In the evaluation of SOT performance of Elysium from otb.py: https://github.com/Hon-Wong/Elysium/blob/5e6d14ed6939cde3cbffaba5424d5d929c38e492/eval/otb.py#L172-L198

the final metric are average across a total of 98036 sequences (8-frame each). The result I got is matching (and higher) to the paper's reported number.

auc:  tensor([57.9670])
prec_score:  tensor([62.4371])
norm_prec_score:  tensor([53.4776])
Screenshot 2024-10-24 at 15 25 06

To me, the SUC and Precision on the LaSOT evaluating this way may be highly influenced by different # of frames of the sequences in the LaSOT testing set (longer sequences will be more dominant in such evaluation).

Will this be a fair comparison against other VOT trackers as they are evaluating on the entire sequence (then average across 280 sequences)?

Hon-Wong commented 2 weeks ago

Very good question!

Sorry that we did not give enough instructions. I just uploaded the script for merging clips and updated the readme for better instructions.

Please merge short clips into one video before you check everything. Also, make sure to get rid of any overlapping frames (the first frame of each clip except the first clip), so that you can evaluate Elysium in a way consistent with other VOT trackers. To achieve this, just run eval/merge_result.py following the instructions. Also, you can find the merged result here.

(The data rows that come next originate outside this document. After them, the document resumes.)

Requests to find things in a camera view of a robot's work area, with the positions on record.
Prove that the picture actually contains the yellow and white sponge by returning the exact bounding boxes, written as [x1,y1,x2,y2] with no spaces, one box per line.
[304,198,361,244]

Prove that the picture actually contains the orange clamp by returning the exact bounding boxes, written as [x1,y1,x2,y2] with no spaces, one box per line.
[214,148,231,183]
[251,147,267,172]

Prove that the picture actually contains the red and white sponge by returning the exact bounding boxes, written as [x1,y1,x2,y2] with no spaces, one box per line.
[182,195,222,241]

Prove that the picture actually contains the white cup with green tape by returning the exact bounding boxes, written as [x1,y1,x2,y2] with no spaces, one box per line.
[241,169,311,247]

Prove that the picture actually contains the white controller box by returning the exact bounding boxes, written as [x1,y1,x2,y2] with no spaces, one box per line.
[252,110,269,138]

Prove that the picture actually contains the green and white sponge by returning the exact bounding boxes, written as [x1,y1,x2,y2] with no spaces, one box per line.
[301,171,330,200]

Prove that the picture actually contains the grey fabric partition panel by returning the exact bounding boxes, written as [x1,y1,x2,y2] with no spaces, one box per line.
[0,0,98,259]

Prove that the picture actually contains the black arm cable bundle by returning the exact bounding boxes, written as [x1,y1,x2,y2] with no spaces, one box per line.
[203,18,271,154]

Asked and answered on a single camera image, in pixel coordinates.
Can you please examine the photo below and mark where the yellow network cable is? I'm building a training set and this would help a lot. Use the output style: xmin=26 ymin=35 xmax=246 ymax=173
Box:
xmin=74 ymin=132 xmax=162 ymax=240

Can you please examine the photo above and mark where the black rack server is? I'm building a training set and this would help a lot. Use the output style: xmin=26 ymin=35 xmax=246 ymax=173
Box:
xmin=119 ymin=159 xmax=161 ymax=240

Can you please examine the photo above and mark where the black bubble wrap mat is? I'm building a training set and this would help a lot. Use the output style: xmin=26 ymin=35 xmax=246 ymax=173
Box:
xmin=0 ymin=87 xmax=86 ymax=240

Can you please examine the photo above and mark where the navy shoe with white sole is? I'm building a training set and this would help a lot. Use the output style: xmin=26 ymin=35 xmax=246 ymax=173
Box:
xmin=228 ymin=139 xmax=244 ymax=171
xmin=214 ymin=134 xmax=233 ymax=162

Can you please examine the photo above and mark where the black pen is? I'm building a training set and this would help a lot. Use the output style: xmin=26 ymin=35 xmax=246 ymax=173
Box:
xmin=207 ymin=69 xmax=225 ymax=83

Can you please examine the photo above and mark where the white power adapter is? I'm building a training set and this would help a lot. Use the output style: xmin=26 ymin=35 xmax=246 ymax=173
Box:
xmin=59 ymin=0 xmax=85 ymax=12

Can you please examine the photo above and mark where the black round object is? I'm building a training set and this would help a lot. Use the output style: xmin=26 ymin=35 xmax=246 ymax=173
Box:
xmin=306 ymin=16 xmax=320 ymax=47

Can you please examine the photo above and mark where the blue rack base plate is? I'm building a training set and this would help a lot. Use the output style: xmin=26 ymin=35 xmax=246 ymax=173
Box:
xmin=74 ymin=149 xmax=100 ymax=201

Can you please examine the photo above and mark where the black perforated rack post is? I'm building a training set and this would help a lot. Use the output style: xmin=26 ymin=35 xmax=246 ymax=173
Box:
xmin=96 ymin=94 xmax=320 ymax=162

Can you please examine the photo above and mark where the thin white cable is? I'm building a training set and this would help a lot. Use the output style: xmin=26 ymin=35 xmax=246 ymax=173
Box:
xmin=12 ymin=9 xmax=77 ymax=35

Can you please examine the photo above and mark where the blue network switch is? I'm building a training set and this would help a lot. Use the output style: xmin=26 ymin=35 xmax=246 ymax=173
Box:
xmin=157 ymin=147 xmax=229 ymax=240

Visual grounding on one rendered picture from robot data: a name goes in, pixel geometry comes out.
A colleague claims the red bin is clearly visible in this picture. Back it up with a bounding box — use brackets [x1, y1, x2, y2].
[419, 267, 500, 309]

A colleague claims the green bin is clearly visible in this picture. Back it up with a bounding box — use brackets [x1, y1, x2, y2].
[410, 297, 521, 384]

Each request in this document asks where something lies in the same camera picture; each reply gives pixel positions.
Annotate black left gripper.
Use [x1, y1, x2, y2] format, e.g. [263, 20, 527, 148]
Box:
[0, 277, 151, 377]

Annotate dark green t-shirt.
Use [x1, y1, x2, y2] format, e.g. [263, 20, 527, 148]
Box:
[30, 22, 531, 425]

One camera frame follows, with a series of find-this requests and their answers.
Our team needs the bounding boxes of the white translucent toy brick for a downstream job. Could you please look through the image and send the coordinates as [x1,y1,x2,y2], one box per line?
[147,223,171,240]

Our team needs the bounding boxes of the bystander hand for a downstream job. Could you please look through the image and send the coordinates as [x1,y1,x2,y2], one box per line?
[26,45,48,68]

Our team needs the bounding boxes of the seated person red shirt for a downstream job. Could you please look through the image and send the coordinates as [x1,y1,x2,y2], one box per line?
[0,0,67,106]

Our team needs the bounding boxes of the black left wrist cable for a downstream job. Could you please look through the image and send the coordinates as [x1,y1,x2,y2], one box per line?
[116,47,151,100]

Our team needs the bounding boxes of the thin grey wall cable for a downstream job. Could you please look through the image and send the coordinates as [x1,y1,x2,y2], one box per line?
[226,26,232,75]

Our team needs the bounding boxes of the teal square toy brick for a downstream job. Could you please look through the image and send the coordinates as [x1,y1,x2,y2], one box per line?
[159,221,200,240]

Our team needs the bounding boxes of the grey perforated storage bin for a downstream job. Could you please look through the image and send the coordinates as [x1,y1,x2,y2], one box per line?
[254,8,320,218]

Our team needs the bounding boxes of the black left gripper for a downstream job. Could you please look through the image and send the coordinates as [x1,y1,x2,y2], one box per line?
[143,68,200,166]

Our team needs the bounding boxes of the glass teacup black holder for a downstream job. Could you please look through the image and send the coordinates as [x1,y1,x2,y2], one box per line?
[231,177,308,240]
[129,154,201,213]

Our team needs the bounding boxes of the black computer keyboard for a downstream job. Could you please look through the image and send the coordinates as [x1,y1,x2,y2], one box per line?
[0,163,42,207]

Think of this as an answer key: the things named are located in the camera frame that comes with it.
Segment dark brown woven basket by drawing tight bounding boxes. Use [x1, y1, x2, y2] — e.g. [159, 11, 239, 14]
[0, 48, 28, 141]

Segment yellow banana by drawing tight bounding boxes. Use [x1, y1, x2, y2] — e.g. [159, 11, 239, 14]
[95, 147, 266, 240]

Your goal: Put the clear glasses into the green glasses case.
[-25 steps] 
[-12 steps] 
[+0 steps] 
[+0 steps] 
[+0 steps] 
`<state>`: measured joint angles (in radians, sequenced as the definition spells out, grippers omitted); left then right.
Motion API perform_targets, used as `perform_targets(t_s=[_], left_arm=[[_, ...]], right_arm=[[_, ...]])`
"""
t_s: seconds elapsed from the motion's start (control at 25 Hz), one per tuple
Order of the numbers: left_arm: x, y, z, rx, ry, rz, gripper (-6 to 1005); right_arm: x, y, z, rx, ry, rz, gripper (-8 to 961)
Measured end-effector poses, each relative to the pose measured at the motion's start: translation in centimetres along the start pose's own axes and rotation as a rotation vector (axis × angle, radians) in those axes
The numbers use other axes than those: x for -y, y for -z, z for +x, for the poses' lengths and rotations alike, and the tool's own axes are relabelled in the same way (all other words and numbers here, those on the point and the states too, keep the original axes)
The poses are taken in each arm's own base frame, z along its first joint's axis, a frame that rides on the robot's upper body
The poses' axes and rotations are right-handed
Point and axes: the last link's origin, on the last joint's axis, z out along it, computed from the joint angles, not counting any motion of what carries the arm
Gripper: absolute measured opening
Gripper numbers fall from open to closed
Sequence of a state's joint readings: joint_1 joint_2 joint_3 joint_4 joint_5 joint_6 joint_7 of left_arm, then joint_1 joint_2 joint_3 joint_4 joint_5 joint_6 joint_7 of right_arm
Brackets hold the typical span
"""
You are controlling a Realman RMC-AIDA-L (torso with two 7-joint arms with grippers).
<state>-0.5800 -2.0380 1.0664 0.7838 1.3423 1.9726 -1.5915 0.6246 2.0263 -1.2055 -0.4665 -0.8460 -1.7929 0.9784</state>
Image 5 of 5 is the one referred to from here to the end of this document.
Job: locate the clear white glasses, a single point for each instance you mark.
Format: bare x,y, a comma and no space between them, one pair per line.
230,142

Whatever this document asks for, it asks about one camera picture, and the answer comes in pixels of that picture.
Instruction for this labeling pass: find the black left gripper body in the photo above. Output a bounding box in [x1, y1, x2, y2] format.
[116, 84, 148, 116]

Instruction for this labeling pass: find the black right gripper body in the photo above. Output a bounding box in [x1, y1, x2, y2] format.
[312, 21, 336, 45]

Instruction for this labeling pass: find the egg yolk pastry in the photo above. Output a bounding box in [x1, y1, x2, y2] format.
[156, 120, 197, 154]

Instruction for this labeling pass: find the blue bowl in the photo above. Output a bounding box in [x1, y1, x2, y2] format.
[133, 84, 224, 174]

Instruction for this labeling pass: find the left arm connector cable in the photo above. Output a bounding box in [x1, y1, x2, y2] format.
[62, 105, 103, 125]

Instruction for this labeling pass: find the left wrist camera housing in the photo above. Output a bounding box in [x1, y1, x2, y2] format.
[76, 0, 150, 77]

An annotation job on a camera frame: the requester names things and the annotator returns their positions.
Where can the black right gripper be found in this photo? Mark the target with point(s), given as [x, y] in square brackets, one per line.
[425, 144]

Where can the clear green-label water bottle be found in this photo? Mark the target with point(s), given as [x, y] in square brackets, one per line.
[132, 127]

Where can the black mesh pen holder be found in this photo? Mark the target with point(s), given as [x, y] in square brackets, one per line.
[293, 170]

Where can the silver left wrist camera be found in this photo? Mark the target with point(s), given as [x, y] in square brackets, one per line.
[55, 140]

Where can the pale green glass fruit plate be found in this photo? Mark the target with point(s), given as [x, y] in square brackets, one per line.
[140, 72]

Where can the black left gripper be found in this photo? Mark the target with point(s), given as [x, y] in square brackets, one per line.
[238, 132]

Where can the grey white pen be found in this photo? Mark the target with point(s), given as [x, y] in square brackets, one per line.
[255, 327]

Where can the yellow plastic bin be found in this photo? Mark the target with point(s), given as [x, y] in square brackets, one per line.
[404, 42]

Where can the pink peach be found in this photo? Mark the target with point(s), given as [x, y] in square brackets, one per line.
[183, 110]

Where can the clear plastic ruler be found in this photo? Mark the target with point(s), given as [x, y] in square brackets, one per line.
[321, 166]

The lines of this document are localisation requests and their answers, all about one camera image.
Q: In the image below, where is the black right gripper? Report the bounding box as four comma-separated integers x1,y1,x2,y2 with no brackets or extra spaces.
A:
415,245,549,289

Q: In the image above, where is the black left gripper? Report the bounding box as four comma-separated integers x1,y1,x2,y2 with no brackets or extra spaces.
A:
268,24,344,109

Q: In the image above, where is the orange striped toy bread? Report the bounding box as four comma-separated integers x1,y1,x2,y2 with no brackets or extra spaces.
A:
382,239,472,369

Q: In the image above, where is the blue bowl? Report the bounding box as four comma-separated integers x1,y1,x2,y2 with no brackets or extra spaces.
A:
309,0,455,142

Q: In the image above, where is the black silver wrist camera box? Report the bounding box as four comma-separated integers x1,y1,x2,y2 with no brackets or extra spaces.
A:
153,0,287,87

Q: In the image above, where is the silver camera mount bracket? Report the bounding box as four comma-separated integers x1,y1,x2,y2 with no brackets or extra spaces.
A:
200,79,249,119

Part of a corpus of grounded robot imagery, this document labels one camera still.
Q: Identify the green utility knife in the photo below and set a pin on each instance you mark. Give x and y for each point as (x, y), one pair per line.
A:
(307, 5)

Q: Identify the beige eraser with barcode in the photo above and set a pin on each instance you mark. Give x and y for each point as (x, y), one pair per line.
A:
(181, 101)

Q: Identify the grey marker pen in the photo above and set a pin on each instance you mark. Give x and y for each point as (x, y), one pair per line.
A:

You are expected to get something like:

auc:  tensor([58.7632])
prec_score:  tensor([64.0076])
norm_prec_score:  tensor([54.4493])

If you're still having trouble reproducing the same result, feel free to ask me for more specific instructions, so that I can update the guidance in readme.

yangchris11 commented 2 weeks ago

Thank you for the merge file.

However I will like to raise another issue I found in the otb.py. I may be missing something, please kindly correct me if I am wrong.

In https://github.com/Hon-Wong/Elysium/blob/d5919041fc0d2e5a53dfb012b3b526f6113cf0c8/eval/otb.py#L183-L184 the tlbr_to_tlwh function is https://github.com/Hon-Wong/Elysium/blob/d5919041fc0d2e5a53dfb012b3b526f6113cf0c8/eval/otb.py#L131-L138

However I think the original tlbr had already gone through a scaling process in the earlier lines https://github.com/Hon-Wong/Elysium/blob/d5919041fc0d2e5a53dfb012b3b526f6113cf0c8/eval/otb.py#L173-L176 therefore making the .clamp(1,100) a bit absurd as it should not be clamp to (1, 100) as it is now in pixel representation.

If remove the .clamp(1,100)clipping, I got

auc:  tensor([30.8999])
prec_score:  tensor([23.0065])
norm_prec_score:  tensor([27.7496])

from running the otb.py with the merged json.